What you should do
Retype the listing exactly, with no images.

= Beginning of Section =

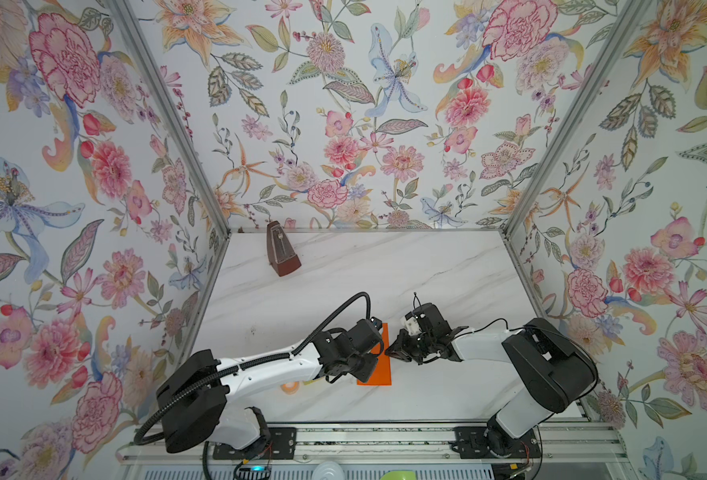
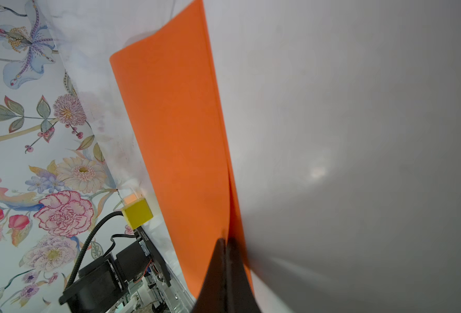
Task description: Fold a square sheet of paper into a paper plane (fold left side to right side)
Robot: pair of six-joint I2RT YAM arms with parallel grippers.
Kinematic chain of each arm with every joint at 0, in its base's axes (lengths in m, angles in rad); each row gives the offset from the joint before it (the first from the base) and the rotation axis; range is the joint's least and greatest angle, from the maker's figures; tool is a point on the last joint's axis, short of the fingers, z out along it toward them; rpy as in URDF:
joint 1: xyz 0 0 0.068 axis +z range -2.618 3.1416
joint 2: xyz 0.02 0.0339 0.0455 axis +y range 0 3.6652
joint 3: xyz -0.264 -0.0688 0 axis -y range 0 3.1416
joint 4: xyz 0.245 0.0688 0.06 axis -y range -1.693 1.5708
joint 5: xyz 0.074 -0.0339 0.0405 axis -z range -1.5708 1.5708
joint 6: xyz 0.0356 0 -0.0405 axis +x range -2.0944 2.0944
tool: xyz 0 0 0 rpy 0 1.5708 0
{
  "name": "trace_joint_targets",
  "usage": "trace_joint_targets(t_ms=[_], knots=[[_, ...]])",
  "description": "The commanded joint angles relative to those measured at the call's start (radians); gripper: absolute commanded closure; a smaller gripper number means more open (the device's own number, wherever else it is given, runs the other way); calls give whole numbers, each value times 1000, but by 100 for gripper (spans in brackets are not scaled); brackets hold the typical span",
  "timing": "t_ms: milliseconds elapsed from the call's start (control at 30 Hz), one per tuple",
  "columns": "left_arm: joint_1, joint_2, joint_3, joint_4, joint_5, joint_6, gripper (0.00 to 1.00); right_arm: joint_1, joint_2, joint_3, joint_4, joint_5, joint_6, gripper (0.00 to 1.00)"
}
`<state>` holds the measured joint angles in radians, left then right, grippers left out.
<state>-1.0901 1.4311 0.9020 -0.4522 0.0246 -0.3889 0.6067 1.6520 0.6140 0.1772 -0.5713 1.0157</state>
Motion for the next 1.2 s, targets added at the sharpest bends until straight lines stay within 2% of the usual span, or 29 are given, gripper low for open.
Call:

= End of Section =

Answer box
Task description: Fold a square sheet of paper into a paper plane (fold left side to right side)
Robot: pair of six-joint I2RT YAM arms with parallel grippers.
Kinematic chain of each arm with every joint at 0, in its base's axes (lengths in m, angles in rad); each row gives the offset from the joint before it (the first from the base) and the rotation axis; range is the joint's least and greatest angle, from the maker's figures; tool is a point on the last joint's axis, short of the fingers, z out along it toward them; rpy as in URDF:
joint 1: xyz 0 0 0.068 axis +z range -2.618 3.1416
joint 2: xyz 0.02 0.0339 0.0455 axis +y range 0 3.6652
joint 3: xyz -0.264 -0.0688 0 axis -y range 0 3.1416
joint 4: xyz 0.245 0.0688 0.06 axis -y range -1.693 1.5708
joint 5: xyz 0.074 -0.0339 0.0405 axis -z range -1.5708 1.5708
joint 6: xyz 0.0356 0 -0.0405 axis +x range -2.0944 2.0944
tool: xyz 0 0 0 rpy 0 1.5708 0
{
  "name": "trace_joint_targets",
  "usage": "trace_joint_targets(t_ms=[_], knots=[[_, ...]])",
  "description": "The commanded joint angles relative to those measured at the call's start (radians); gripper: absolute commanded closure; a smaller gripper number means more open (the device's own number, wherever else it is given, runs the other way); calls give whole numbers, each value times 1000, but by 100 for gripper (spans in brackets are not scaled); brackets hold the typical span",
  "timing": "t_ms: milliseconds elapsed from the call's start (control at 30 Hz), one per tuple",
  "columns": "left_arm: joint_1, joint_2, joint_3, joint_4, joint_5, joint_6, gripper (0.00 to 1.00); right_arm: joint_1, joint_2, joint_3, joint_4, joint_5, joint_6, gripper (0.00 to 1.00)"
}
`<state>` holds the measured joint angles in radians, left then right, grippers left out.
<state>-1.0901 1.4311 0.9020 -0.4522 0.0246 -0.3889 0.6067 1.6520 0.6140 0.1772 -0.5713 1.0157</state>
Motion for the next 1.2 s, targets added at the sharpest bends until straight lines stay within 2% of the usual span, or 29 are given, gripper low for open.
Call:

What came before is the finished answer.